Toleranz
Pastorin Nora Steen
22.11.2014 22:50

Wodkaflaschen auf den Stufen und Kirchentüren, die wegen Vandalismus tagsüber nicht mehr geöffnet sind; Synagogen, in denen Menschen ermordet werden, wie gerade wieder in Jerusalem; Moscheen, die in Brand gesteckt werden, nicht nur hier in Deutschland. Das alles erleben wir täglich. Menschen, die keinen Respekt mehr haben vor dem Leben und Glauben Anderer und vor Räumen in denen gebetet wird. Sie finden sich nahezu überall.

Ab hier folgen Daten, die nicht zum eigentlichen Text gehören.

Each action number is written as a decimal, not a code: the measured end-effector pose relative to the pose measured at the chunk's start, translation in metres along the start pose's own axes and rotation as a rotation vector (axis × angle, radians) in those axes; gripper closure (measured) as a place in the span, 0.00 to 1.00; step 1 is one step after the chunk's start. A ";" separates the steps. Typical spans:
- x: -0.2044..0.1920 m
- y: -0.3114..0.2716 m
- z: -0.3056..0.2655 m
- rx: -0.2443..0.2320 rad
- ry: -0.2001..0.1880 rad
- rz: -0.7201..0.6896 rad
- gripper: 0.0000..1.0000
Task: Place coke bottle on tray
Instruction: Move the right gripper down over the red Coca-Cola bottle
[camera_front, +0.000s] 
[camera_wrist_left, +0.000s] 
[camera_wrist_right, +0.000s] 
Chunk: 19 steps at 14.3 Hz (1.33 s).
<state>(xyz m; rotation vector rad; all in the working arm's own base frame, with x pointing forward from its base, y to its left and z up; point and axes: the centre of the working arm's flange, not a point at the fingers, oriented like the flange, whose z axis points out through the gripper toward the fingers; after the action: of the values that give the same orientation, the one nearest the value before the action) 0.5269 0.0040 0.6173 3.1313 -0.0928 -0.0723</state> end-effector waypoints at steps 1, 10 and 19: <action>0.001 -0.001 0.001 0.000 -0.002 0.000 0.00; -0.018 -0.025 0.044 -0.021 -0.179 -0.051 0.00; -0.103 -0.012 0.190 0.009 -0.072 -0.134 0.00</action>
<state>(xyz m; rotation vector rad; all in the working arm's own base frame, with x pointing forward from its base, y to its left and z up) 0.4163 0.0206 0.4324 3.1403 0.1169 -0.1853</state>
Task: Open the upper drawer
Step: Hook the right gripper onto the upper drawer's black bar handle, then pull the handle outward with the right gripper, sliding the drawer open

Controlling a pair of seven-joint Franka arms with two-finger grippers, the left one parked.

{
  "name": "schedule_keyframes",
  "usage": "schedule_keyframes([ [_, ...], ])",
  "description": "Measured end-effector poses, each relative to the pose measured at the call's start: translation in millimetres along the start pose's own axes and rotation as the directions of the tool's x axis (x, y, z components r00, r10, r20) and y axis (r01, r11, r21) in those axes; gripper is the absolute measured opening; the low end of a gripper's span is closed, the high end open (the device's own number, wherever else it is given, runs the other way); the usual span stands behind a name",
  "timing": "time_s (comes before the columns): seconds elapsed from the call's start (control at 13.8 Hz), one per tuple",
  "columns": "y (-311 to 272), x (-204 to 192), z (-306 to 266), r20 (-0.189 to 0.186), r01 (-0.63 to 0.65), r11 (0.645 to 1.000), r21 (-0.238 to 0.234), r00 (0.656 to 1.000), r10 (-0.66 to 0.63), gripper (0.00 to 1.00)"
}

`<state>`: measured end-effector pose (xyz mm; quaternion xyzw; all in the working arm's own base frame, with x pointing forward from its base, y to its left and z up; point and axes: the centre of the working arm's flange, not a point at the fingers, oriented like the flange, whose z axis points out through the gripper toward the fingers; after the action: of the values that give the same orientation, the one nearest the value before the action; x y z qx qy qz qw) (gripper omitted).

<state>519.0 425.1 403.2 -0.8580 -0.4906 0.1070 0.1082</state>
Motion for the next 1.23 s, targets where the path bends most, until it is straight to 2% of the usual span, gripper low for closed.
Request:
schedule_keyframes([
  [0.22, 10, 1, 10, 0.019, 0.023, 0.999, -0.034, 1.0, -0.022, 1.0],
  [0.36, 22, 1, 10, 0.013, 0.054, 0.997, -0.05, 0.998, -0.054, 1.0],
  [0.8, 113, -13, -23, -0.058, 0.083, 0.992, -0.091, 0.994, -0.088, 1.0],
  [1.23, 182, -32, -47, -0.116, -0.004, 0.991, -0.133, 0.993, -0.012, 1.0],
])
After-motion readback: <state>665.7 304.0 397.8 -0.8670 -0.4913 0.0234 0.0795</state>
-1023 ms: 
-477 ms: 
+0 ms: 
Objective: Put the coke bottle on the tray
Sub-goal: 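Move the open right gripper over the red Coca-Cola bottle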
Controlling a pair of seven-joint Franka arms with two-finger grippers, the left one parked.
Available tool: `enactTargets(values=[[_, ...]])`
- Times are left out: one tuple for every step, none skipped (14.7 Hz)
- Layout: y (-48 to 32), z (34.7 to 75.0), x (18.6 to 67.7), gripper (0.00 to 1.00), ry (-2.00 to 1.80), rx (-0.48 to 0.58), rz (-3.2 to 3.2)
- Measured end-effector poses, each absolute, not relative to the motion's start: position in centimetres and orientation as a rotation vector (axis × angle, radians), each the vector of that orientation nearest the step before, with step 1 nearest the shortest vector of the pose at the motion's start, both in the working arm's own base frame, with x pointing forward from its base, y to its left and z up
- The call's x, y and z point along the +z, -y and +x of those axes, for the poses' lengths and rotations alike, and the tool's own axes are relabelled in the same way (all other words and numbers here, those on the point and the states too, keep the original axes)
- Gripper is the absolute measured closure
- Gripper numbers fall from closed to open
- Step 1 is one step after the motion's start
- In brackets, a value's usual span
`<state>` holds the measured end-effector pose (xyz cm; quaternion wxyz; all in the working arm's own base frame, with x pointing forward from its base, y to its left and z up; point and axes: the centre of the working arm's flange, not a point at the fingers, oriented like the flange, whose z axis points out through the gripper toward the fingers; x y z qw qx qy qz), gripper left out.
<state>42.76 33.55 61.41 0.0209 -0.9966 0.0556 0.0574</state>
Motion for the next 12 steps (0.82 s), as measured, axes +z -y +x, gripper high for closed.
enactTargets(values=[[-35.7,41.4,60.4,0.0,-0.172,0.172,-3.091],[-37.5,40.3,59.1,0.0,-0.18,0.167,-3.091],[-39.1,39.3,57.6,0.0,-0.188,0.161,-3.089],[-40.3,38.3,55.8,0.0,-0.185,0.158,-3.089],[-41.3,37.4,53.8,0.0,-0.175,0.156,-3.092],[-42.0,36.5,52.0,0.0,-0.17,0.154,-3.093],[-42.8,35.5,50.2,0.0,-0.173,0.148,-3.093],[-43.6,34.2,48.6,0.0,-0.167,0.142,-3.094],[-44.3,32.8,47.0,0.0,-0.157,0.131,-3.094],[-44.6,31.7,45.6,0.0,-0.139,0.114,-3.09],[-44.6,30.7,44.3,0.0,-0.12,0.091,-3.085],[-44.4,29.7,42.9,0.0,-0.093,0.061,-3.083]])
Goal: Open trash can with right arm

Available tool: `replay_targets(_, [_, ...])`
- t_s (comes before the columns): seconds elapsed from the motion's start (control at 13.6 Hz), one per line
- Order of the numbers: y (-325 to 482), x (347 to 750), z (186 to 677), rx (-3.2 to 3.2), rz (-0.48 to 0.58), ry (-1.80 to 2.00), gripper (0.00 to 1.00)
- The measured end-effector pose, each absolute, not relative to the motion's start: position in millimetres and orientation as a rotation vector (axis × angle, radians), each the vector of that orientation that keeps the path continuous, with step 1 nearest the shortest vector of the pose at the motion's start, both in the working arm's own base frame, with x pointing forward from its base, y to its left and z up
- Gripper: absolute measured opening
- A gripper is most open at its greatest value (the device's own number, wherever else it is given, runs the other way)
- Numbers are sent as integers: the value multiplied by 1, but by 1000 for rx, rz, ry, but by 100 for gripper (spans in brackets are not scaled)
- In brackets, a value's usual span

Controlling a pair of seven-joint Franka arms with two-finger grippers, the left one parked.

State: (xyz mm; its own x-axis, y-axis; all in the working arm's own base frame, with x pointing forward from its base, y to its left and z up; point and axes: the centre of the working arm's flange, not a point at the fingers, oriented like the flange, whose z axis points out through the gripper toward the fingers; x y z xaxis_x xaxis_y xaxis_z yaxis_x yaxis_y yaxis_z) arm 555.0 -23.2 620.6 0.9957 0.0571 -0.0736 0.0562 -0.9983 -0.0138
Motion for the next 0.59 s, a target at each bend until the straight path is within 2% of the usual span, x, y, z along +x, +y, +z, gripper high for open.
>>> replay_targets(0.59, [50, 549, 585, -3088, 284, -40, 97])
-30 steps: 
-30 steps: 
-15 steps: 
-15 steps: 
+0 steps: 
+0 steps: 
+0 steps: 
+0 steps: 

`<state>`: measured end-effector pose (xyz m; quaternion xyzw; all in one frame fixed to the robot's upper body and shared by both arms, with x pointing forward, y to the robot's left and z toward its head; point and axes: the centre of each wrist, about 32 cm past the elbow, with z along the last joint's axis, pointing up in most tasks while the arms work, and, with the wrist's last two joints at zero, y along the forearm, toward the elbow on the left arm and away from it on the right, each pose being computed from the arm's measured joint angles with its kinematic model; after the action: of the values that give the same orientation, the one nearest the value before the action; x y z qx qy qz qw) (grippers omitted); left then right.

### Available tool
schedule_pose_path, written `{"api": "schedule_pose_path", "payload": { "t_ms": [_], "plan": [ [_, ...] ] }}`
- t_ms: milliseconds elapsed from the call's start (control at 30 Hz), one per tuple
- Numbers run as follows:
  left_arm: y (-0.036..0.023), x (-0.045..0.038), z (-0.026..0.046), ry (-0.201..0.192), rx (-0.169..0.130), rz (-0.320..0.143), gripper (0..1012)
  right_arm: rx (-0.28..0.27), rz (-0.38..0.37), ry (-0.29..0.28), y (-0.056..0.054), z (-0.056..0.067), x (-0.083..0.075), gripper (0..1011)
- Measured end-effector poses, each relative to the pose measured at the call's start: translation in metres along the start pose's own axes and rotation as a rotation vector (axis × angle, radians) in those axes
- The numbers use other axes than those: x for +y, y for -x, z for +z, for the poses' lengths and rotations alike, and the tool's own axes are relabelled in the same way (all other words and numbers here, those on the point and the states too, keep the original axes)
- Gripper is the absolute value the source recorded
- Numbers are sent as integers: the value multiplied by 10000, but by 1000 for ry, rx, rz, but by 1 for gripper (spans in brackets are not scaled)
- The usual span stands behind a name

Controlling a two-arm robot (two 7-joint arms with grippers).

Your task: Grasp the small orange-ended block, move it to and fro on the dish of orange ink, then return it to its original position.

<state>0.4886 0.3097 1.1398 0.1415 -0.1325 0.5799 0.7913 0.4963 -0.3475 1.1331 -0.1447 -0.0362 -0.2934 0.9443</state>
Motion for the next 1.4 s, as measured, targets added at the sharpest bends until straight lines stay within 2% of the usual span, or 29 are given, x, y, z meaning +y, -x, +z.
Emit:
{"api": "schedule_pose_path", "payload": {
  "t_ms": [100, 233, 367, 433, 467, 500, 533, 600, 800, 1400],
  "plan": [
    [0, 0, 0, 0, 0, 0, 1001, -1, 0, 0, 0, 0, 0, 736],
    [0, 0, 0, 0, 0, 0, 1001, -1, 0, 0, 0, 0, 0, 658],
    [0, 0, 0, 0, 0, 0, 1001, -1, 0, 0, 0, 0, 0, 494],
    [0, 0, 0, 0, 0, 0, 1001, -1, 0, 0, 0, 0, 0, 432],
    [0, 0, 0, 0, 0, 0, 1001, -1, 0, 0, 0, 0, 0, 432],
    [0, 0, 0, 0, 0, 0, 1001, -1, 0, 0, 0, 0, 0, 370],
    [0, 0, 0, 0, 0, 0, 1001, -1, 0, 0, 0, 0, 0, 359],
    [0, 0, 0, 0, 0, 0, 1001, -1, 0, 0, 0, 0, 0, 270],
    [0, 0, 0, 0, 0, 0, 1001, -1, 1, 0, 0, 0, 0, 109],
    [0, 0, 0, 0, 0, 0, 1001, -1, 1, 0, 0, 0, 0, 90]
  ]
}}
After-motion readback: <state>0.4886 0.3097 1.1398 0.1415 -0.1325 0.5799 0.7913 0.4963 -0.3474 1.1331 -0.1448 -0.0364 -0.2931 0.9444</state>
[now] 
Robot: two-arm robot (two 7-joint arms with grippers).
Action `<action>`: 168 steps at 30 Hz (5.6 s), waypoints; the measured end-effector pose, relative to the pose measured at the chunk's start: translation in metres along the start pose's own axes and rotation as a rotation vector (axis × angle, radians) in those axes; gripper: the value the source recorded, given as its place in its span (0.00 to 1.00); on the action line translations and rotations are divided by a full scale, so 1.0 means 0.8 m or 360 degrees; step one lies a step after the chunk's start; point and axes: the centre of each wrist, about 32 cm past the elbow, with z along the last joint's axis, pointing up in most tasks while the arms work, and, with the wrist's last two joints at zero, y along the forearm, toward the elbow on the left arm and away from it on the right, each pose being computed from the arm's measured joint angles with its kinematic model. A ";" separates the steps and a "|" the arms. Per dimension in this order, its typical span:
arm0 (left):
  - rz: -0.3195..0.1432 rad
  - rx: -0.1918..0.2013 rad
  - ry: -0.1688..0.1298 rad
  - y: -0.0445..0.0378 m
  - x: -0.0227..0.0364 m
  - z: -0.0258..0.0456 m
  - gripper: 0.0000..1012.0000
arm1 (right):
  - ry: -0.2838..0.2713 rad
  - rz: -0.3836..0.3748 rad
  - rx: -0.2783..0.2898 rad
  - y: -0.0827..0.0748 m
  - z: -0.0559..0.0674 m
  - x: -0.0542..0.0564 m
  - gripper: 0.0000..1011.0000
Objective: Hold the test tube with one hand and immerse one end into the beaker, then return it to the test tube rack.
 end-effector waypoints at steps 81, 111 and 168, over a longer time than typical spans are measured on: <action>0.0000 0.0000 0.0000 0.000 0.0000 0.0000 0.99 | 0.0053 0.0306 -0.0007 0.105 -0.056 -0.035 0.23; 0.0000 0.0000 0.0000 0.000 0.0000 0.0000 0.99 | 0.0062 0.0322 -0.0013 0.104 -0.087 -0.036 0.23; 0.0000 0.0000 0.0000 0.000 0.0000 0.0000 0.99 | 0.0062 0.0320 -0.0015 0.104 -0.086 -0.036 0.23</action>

Als ich einmal eine Gruppe pöbelnder, angetrunkener Jugendlicher bat, den Kirchenraum zu verlassen, wurde ich ziemlich angegriffen und verspottet: Die Kirche dürfe niemanden rausschmeißen, wir seien schließlich Christen. Wir müssten doch „tolerant“ sein. Doch mit Toleranz hat das für mich nichts zu tun.

 

Ich möchte mich nicht mit der Tatsache abfinden, dass Gotteshäuser egal welcher Religion angegriffen und die nicht mehr ernst genommen werden, für die der Glaube eine wichtige Kraft ist.

 

Einer Studie zufolge hält sich allerdings der Großteil aller Deutschen für sehr tolerant. Bei näherem Nachfragen kam dann heraus, dass bei den meisten dann doch die Grenze erreicht ist, wenn es um Menschen geht, deren Verhalten sie abstößt. Wenn mal wieder eine Gruppe pöbelnder Jugendlicher in unserer Kirche andere beim Gebet stört oder Männer ungeniert an die Kirchenwand pinkeln, dann ist es bei mir vorbei. Ganz gleich, ob diejenigen das machen weil ihnen Kirche schlichtweg egal ist oder sie sich aus einem anderen  Grund genau diesen Ort aussuchen.

Klar. Ohne Toleranz funktioniert unsere Gesellschaft nicht. Aber das heißt ja nicht, alles gleichgültig hinnehmen zu müssen! Wenn Grenzen überschritten werden, ist für mich das Ende meiner Toleranzfähigkeit erreicht – wenn es um Angriffe auf Menschen geht und auch bei Schändung von Gotteshäusern.

 

Auch Jesus hat nicht bloß Ja und Amen dazu gesagt, wie sich Menschen verhalten. Einmal war er so wütend darüber, dass der Tempel in Jerusalem zu einer Art Basar geworden war, dass er alle Händler samt Tieren und Mobiliar rausgeschmissen hat – und dabei ist es ziemlich handgreiflich zugegangen. Diese Geschichte ist heftig, gerade weil Jesus kompromisslos für Nächstenliebe steht. Ich glaube aber, dass Nächstenliebe genau das heißt: Ich nehme nicht alles widerspruchslos hin, sondern nehme den Anderen in seinem Handeln ernst und schaue nicht gleichgültig weg.

Echte Toleranz muss mehr sein als den Anderen einfach nur zu ertragen.

 

Zwar bedeutet das lateinische Wort tolerare übersetzt ertragen, erdulden. Wenn wir aber dabei stehen bleiben, wird die Kluft immer tiefer werden. Erdulden reicht nicht! Es geht im tiefsten Sinn um Nächstenliebe: Wir müssen uns in die Augen schauen. Miteinander reden. Einer der Jugendlichen aus der Kirche sagte beim Rausgehen zu mir: „Schon cool, so ne Kirche. Kann ich da auch mal ne Kerze anzünden?“– Als er das sagte, ist in mir etwas passiert. Der Blick des Jungen – soweit ich das durch die tiefgezogene Mütze erkennen konnte - hat mich berührt. Ich konnte ihm abnehmen, dass er das wirklich gern machen würde: In einer Kirche eine Kerze anzünden. Ich hab ihn eingeladen, das einfach mal zu tun ob nun bei uns oder sonstwo in einem Gebetsraum. Ob es dazu gekommen ist, weiß ich nicht. Aber es wäre ein erster Schritt. Kein weltbewegender, aber ein weltverändernder.

 

Ich wünsche Ihnen eine gute Nacht und einen schönen Sonntag.